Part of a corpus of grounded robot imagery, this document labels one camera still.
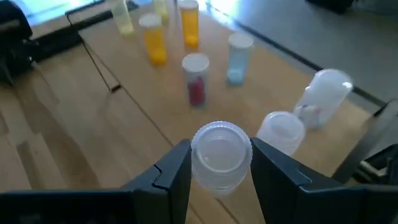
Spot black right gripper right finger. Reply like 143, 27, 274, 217
250, 137, 353, 224

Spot wooden shelf black metal legs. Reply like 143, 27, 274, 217
65, 0, 398, 224

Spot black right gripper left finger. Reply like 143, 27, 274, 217
123, 139, 193, 224

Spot black metal table frame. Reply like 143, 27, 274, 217
30, 27, 398, 186

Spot blue pill bottle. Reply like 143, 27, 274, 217
226, 32, 254, 87

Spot orange pill bottle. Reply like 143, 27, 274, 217
138, 13, 168, 67
177, 0, 200, 50

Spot pill bottle with red pills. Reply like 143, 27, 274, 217
182, 52, 210, 108

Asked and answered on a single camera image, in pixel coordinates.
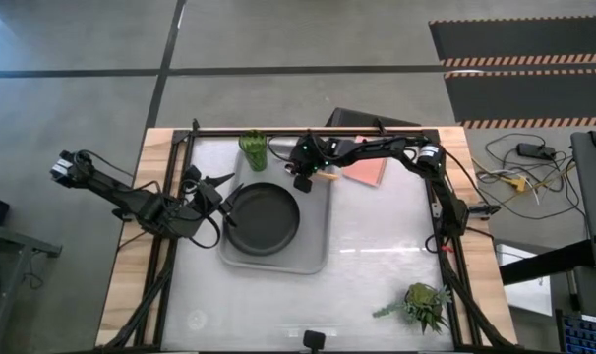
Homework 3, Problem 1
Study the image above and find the small black table camera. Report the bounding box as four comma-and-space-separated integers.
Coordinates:
302, 329, 327, 353

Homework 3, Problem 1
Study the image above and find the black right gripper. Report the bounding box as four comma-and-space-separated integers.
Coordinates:
286, 133, 331, 194

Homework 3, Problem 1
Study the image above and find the white box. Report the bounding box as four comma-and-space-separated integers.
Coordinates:
494, 243, 553, 317

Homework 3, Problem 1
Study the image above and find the floor cable bundle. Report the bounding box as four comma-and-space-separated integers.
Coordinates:
469, 132, 590, 222

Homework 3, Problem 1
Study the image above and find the green ribbed plastic cup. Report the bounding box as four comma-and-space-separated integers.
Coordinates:
238, 129, 268, 173

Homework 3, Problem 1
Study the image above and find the black round plate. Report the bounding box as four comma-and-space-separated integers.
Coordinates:
225, 182, 301, 257

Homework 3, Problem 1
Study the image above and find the grey plastic tray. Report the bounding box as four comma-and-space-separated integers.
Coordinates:
217, 147, 334, 275

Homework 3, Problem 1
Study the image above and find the blue backlit keyboard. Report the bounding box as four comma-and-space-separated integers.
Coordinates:
556, 309, 596, 354

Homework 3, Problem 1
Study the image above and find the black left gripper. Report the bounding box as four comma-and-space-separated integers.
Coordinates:
182, 165, 244, 228

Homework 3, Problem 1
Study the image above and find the black hazard-striped floor mat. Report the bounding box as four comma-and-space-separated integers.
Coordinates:
428, 16, 596, 68
443, 68, 596, 129

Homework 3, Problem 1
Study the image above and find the black power adapter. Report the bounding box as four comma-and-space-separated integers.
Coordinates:
516, 142, 558, 161

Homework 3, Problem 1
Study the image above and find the grey side desk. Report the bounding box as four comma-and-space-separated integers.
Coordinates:
0, 220, 63, 354

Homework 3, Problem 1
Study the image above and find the artificial green potted plant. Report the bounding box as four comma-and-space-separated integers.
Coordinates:
372, 282, 452, 336

- About this exercise:
Pictures in the records above are to be left out of an otherwise exact copy.

- Answer space:
Part of a corpus of grounded robot imagery, this document labels one camera still.
Spot black right gripper right finger. Reply like 143, 27, 274, 217
250, 137, 353, 224

Spot wooden shelf black metal legs. Reply like 143, 27, 274, 217
65, 0, 398, 224

Spot black right gripper left finger. Reply like 143, 27, 274, 217
123, 139, 193, 224

Spot black metal table frame. Reply like 143, 27, 274, 217
30, 27, 398, 186

Spot blue pill bottle. Reply like 143, 27, 274, 217
226, 32, 254, 87

Spot orange pill bottle. Reply like 143, 27, 274, 217
138, 13, 168, 67
177, 0, 200, 50

Spot pill bottle with red pills. Reply like 143, 27, 274, 217
182, 52, 210, 108

Asked and answered on a single camera image, in pixel coordinates.
Homework 3, Problem 1
Study the image above and find the small black table camera. Report the bounding box as four comma-and-space-separated integers.
Coordinates:
302, 329, 327, 353

Homework 3, Problem 1
Study the image above and find the black right gripper. Report the bounding box as four comma-and-space-separated integers.
Coordinates:
286, 133, 331, 194

Homework 3, Problem 1
Study the image above and find the white box. Report the bounding box as four comma-and-space-separated integers.
Coordinates:
494, 243, 553, 317

Homework 3, Problem 1
Study the image above and find the floor cable bundle. Report the bounding box as four comma-and-space-separated integers.
Coordinates:
469, 132, 590, 222

Homework 3, Problem 1
Study the image above and find the green ribbed plastic cup. Report the bounding box as four comma-and-space-separated integers.
Coordinates:
238, 129, 268, 173

Homework 3, Problem 1
Study the image above and find the black round plate. Report the bounding box as four comma-and-space-separated integers.
Coordinates:
225, 182, 301, 257

Homework 3, Problem 1
Study the image above and find the grey plastic tray. Report the bounding box as four comma-and-space-separated integers.
Coordinates:
217, 147, 334, 275

Homework 3, Problem 1
Study the image above and find the blue backlit keyboard. Report the bounding box as four comma-and-space-separated integers.
Coordinates:
556, 309, 596, 354

Homework 3, Problem 1
Study the image above and find the black left gripper. Report the bounding box as four comma-and-space-separated integers.
Coordinates:
182, 165, 244, 228

Homework 3, Problem 1
Study the image above and find the black hazard-striped floor mat. Report the bounding box as four comma-and-space-separated integers.
Coordinates:
428, 16, 596, 68
443, 68, 596, 129

Homework 3, Problem 1
Study the image above and find the black power adapter. Report the bounding box as four comma-and-space-separated integers.
Coordinates:
516, 142, 558, 161

Homework 3, Problem 1
Study the image above and find the grey side desk. Report the bounding box as four comma-and-space-separated integers.
Coordinates:
0, 220, 63, 354

Homework 3, Problem 1
Study the image above and find the artificial green potted plant. Report the bounding box as four comma-and-space-separated integers.
Coordinates:
372, 282, 452, 336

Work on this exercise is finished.